> **Task goal**:
The required output is the lines below from the line containing "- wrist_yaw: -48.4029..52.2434" to the line containing "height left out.", inclusive, retyped exactly. No other lines belong in it.

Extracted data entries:
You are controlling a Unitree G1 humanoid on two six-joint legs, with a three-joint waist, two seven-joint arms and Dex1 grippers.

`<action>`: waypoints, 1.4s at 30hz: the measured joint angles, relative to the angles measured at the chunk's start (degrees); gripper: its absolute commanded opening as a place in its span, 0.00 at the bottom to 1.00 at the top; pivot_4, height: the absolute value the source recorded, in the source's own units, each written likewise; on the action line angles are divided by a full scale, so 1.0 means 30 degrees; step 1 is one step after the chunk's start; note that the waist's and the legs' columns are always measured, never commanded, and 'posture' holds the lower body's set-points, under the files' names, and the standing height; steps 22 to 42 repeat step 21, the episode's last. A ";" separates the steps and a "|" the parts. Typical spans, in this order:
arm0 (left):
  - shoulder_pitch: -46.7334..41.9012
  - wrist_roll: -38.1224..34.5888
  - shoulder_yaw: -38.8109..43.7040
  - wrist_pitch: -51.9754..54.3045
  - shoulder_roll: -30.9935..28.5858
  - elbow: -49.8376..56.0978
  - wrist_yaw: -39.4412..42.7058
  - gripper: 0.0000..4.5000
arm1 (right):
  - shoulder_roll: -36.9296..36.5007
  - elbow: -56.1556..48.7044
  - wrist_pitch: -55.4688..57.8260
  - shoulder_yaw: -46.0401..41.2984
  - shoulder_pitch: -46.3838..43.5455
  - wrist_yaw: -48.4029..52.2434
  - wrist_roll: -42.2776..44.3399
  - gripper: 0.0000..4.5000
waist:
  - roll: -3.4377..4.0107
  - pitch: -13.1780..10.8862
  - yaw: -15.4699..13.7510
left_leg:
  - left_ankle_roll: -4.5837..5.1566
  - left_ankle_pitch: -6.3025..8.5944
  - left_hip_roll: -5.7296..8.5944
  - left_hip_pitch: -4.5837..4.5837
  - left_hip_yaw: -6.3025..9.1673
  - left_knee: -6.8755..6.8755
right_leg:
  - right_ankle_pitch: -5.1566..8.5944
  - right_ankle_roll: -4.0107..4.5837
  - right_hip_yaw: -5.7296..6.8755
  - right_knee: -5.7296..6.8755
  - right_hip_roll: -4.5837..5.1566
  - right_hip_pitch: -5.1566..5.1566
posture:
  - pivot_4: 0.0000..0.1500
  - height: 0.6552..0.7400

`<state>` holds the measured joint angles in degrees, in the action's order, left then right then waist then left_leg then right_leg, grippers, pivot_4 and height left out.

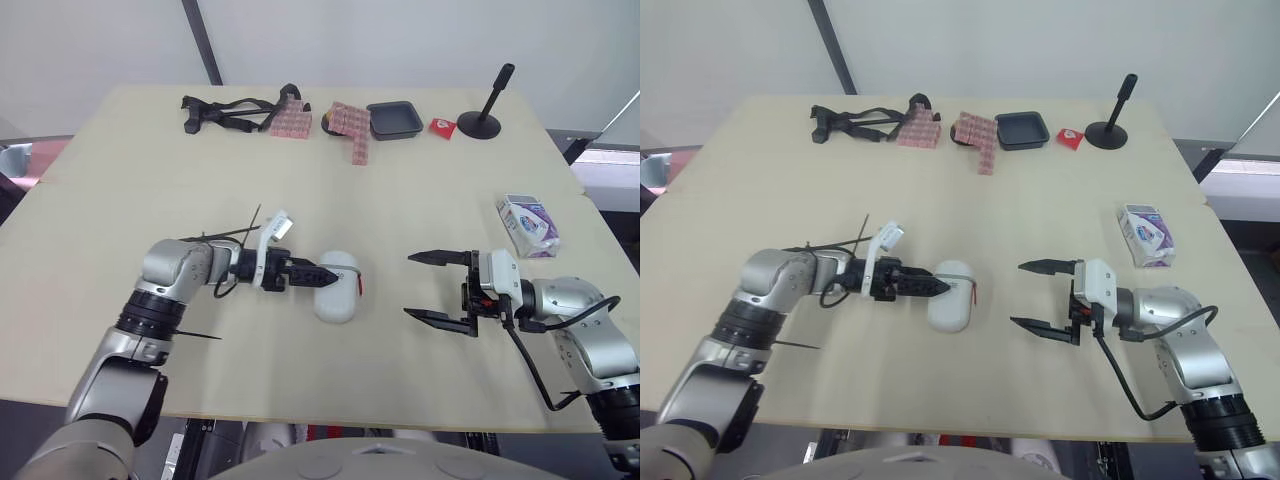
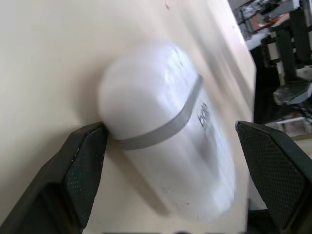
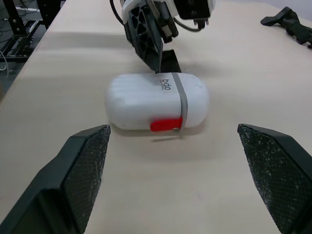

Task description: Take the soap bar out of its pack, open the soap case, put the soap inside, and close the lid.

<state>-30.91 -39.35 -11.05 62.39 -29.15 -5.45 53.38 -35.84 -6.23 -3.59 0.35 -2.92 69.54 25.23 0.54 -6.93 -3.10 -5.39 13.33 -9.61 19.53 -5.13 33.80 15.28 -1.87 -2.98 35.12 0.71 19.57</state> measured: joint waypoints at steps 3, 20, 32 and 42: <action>0.0706 0.1764 -0.0423 -0.3456 -0.1619 0.0589 0.1623 0.99 | -0.0081 0.0502 0.0580 -0.0280 -0.0148 -0.0373 0.0004 1.00 | -0.0031 -0.0037 -0.0099 | 0.0012 0.0039 -0.0003 0.0081 0.0013 -0.0035 | -0.0002 -0.0006 0.0042 -0.0063 -0.0015 0.0009 | 1.00 1.00; 0.5415 0.7026 0.2885 -1.6846 0.1758 0.0073 -0.3773 0.99 | 0.3086 0.2619 -0.0077 -0.1067 0.1197 -0.5739 -0.1113 1.00 | -0.0046 -0.0046 -0.0484 | 0.0027 0.0066 -0.0039 0.0424 0.0077 0.0221 | -0.0010 -0.0031 0.0203 0.0106 0.0026 0.0194 | 1.00 1.00; 0.5491 0.7164 0.2939 -1.6846 0.1897 0.0146 -0.4168 0.99 | 0.3218 0.2727 -0.0171 -0.1120 0.1211 -0.5922 -0.1152 1.00 | -0.0050 -0.0048 -0.0432 | 0.0027 0.0063 -0.0039 0.0424 0.0077 0.0227 | -0.0010 -0.0031 0.0202 0.0113 0.0026 0.0197 | 1.00 1.00; 0.5491 0.7164 0.2939 -1.6846 0.1897 0.0146 -0.4168 0.99 | 0.3218 0.2727 -0.0171 -0.1120 0.1211 -0.5922 -0.1152 1.00 | -0.0050 -0.0048 -0.0432 | 0.0027 0.0063 -0.0039 0.0424 0.0077 0.0227 | -0.0010 -0.0031 0.0202 0.0113 0.0026 0.0197 | 1.00 1.00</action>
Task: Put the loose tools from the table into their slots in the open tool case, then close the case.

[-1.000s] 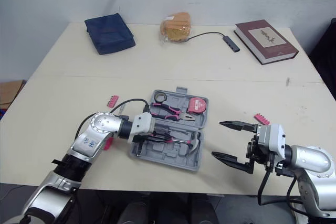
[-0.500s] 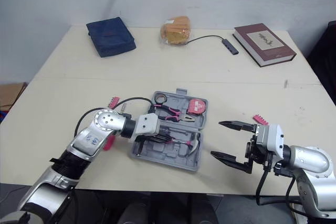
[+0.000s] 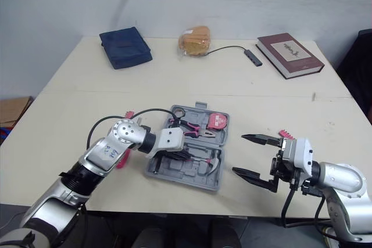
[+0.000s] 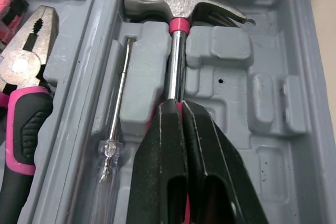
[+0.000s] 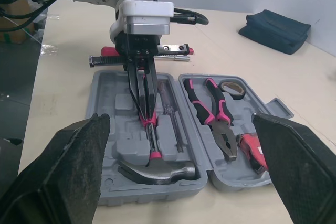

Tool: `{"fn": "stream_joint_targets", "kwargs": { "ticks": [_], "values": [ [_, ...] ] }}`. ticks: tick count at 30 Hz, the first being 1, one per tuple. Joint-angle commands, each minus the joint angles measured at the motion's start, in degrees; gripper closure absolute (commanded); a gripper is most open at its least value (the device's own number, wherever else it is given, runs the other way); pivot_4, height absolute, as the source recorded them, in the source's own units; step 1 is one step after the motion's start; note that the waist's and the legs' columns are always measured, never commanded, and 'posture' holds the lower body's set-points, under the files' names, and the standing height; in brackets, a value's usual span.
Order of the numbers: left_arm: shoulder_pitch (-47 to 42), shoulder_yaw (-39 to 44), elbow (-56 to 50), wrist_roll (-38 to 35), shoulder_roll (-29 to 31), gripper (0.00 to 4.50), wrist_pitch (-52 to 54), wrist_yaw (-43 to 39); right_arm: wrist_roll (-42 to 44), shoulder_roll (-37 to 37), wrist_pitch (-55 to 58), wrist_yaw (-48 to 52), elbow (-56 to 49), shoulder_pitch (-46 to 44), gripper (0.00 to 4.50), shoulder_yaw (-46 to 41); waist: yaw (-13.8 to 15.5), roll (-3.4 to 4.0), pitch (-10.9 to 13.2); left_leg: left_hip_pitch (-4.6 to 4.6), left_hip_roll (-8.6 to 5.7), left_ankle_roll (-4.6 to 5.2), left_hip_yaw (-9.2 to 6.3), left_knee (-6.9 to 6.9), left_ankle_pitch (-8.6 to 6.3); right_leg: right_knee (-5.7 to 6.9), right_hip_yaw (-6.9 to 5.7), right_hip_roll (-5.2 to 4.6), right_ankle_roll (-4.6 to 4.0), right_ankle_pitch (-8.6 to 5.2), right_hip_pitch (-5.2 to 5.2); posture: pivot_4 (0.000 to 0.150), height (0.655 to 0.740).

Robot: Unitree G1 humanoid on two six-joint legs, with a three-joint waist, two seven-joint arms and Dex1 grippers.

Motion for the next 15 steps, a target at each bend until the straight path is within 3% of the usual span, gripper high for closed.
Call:
{"fn": "stream_joint_targets", "kwargs": {
  "ticks": [1,8,12,15],
  "values": [
    [2.8,3.1,0.5,-4.6,-0.8,4.46,-4.4,-1.7,0.6,-0.1,-1.8,0.5,-0.4,0.3,0.0,-1.9,0.0,-0.03,0.1,-0.03,0.0,0.0,-0.03,0.0,0.0,0.0,-0.02,-0.02,-0.01,0.0,-0.06,0.15,0.74],
    [4.1,12.2,-2.5,-12.4,1.6,4.46,-13.8,-5.8,0.0,-2.3,-4.7,2.7,5.8,-1.1,0.0,-5.9,0.0,0.07,0.5,-1.09,-0.04,-0.04,-0.19,0.28,0.1,0.25,-0.2,-0.08,0.04,0.03,-1.24,0.15,0.74],
    [11.4,32.7,-3.6,-22.6,6.8,3.28,-15.1,-2.6,-1.1,-7.3,-8.9,5.8,16.8,-3.0,0.0,-12.9,-0.7,0.19,1.0,-1.07,-0.05,0.0,-0.13,0.3,0.09,0.28,-0.17,-0.07,0.06,0.04,-1.23,0.15,0.74],
    [19.5,41.6,-1.9,-22.9,10.2,1.73,-18.2,-0.4,-2.3,-7.9,-13.2,6.6,22.9,-3.4,0.0,-15.3,-1.5,0.26,1.2,-1.05,0.0,-0.01,-0.17,0.24,0.09,0.28,-0.26,-0.04,0.02,0.02,-1.24,0.15,0.74]
  ]
}}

> **Answer to this task**:
  - wrist_yaw: -48.4029..52.2434
  - wrist_roll: -42.2776..44.3399
  - gripper: 0.0000..4.5000
waist:
  - roll: -3.4377..4.0107
  - pitch: -13.1780..10.8862
  - yaw: -15.4699..13.7510
left_leg:
  - left_ankle_roll: -4.5837..5.1566
  - left_ankle_pitch: -6.3025..8.5944
  - left_hip_roll: -5.7296..8.5944
  - left_hip_pitch: -4.5837..4.5837
  - left_hip_yaw: -6.3025..9.1673
  - left_knee: -6.8755..6.8755
right_leg:
  - right_ankle_pitch: -5.1566..8.5944
  - right_ankle_roll: -4.0107..4.5837
  - right_hip_yaw: -5.7296..6.8755
  - right_knee: -5.7296..6.8755
  - right_hip_roll: -4.5837..5.1566
  - right_hip_pitch: -5.1566..5.1566
posture:
  - pivot_4: 0.0000..0.1500
  - height: 0.6552..0.7400

`<state>` holds the measured joint angles in degrees, in the action's order, left then right then waist then left_leg then right_leg, grippers, pivot_4 and height left out.

Nothing else belongs to this answer.